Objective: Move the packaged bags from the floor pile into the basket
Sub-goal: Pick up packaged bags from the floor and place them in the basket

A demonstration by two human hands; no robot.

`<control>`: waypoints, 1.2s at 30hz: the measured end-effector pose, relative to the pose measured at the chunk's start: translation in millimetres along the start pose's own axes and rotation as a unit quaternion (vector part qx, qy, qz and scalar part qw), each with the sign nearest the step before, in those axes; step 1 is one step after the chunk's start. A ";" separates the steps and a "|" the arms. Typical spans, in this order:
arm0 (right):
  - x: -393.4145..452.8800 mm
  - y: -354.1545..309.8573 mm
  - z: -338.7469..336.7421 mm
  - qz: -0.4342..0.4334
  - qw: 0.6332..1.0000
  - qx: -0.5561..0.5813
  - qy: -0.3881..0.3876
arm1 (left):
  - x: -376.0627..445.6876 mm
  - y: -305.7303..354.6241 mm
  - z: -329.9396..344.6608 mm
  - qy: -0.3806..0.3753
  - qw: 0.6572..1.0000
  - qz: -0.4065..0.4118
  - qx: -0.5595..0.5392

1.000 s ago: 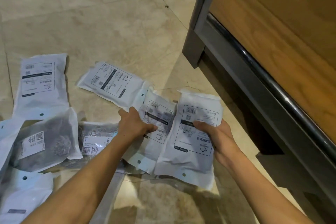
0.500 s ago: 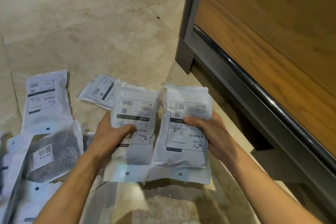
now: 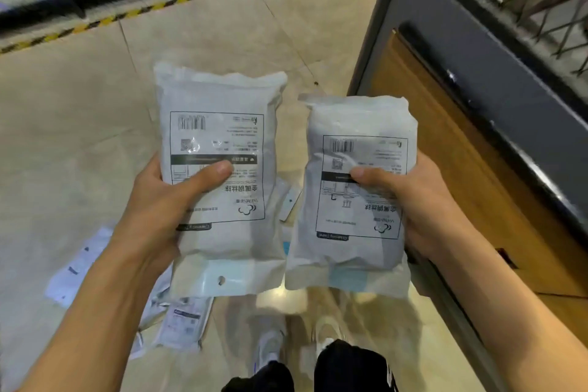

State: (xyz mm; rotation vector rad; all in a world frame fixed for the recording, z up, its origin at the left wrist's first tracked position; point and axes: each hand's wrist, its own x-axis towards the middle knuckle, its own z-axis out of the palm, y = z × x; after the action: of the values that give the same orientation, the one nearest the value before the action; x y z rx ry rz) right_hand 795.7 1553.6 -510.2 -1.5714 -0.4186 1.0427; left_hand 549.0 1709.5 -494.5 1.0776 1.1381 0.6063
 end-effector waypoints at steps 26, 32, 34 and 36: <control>-331.0 -412.1 -4.9 -0.112 0.982 0.071 0.135 | -265.1 398.0 46.4 -0.175 0.978 0.110 0.028; -415.0 -389.8 -15.8 -0.123 0.948 0.140 0.258 | -287.7 394.9 83.9 -0.305 0.947 0.078 0.055; -445.1 -376.9 -23.1 -0.131 0.928 0.155 0.313 | -301.6 387.9 100.5 -0.352 0.931 0.074 0.068; -476.3 -364.3 -30.4 -0.140 0.907 0.171 0.359 | -319.4 379.5 118.2 -0.399 0.910 0.073 0.084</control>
State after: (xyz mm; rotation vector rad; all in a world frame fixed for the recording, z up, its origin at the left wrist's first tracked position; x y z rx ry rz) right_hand 658.7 1286.7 9.9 -1.4040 0.0549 0.2462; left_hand 594.8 1549.3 -12.6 1.3886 0.3940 0.1321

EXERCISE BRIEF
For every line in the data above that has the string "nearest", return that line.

TASK SOLUTION
`<control>`: waypoints, 1.2s at 30hz: the measured end-effector pose, relative to the pose measured at the chunk's start: translation in millimetres along the start pose's own axes and rotation as a unit quaternion (vector part qx, qy, qz and scalar part qw), each with the sign nearest the step before, in those axes; step 1 is one step after the chunk's start. A ";" separates the steps and a "|" the arms. Typical spans, in this order:
State: (xyz mm; rotation vector rad; all in a world frame fixed for the recording, z up, its origin at the left wrist's first tracked position; point and axes: each hand's wrist, its own x-axis towards the middle knuckle, its own z-axis out of the palm, y = z × x; after the action: of the values that give the same orientation, the one nearest the value before the action; x y z rx ry rz) right_hand 795.7 1553.6 -510.2 -1.5714 -0.4186 1.0427; left_hand 549.0 1709.5 -494.5 1.0776 1.1381 0.6063

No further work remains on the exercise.